Final velocity \( v_f \) = ?

SOLUTION

(a) Acceleration

Using Newton's second law:

\( F = ma \)

Putting values:

\( a = \frac{F}{m} = \frac{5 \, \text{N}}{10 \, \text{kg}} = 0.5 \, \text{m/s}^2 \)

(b) Velocity after 5 seconds

Using first equation of motion:

\( v_f = v_i + a t \)

Putting values:

\( v_f = 0 + (0.5 \, \text{m/s}^2)(5 \, \text{s}) = 2.5 \, \text{m/s} \)

[Diagram for 3.1: Block on smooth surface with applied force]

Answer: (a) \( a = 0.5 \, \text{m/s}^2 \), (b) \( v = 2.5 \, \text{m/s} \)

Problem 3.2: Weight of a person

The mass of a person is 80 kg.

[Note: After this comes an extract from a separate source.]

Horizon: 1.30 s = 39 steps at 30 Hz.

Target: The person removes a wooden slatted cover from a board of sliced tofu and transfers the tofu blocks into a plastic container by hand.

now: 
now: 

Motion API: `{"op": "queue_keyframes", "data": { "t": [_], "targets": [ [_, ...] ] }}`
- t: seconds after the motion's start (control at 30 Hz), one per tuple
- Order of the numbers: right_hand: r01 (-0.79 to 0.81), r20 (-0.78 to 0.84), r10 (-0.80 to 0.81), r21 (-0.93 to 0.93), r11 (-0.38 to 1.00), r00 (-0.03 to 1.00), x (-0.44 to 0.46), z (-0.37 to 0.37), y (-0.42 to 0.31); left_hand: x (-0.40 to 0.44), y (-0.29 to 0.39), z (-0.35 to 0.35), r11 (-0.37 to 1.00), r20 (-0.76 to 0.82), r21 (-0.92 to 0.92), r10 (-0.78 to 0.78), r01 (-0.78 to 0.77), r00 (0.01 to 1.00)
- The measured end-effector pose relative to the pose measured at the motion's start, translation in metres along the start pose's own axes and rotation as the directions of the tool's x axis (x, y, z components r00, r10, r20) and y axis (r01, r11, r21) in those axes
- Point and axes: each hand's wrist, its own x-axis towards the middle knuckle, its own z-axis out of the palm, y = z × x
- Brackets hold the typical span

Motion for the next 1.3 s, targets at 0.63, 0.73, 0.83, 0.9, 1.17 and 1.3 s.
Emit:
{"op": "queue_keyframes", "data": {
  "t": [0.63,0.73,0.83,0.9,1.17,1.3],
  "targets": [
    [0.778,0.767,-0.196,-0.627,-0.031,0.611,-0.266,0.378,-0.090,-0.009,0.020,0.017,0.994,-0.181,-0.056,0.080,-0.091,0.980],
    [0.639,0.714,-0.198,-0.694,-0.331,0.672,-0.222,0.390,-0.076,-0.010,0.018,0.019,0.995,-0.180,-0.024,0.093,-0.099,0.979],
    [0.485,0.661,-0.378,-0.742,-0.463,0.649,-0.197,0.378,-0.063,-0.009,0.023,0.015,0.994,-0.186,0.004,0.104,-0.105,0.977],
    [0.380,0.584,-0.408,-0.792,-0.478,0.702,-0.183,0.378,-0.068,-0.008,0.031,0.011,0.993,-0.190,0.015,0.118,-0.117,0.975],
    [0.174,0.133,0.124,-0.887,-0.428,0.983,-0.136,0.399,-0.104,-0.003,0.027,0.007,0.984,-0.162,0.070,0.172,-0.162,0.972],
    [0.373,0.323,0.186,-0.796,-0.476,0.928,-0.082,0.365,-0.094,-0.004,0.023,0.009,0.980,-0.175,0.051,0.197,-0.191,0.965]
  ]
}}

What will be his weight on the Earth? What will be his weight on the Moon? The value of acceleration due to gravity of Moon is 1.6 m s\(^{-2}\).

GIVEN

Mass: \( m = 80 \, \text{kg} \)

Earth's gravity: \( g_e = 10 \, \text{m/s}^2 \)

Moon's gravity: \( g_m = 1.6 \, \text{m/s}^2 \)

REQUIRED

Weight on Earth \( w_e \) = ?

Weight on Moon \( w_m \) = ?

SOLUTION

(a) Weight on Earth

The weight of a body is:

Using: \( w = mg \)

Putting values:

\( w_e = (80 \, \text{kg})(10 \, \text{m/s}^2) = 800 \, \text{N} \)

(b) Weight on Moon

Putting values:

\( w_m = (80 \, \text{kg})(1.6 \, \text{m/s}^2) = 128 \, \text{N} \)

[Diagram for 3.2: Person on Earth and Moon showing different weights]

Answer: Weight on Earth = 800 N, Weight on Moon = 128 N

Problem 3.3: Force required to increase the velocity

What force is required to increase the velocity of 800 kg car from 10 m s\(^{-1}\) to 30 m s\(^{-1}\) in 10 seconds?

GIVEN

Mass: \( m = 800 \, \text{kg} \)

Initial velocity: \( v_i = 10 \, \text{m/s} \)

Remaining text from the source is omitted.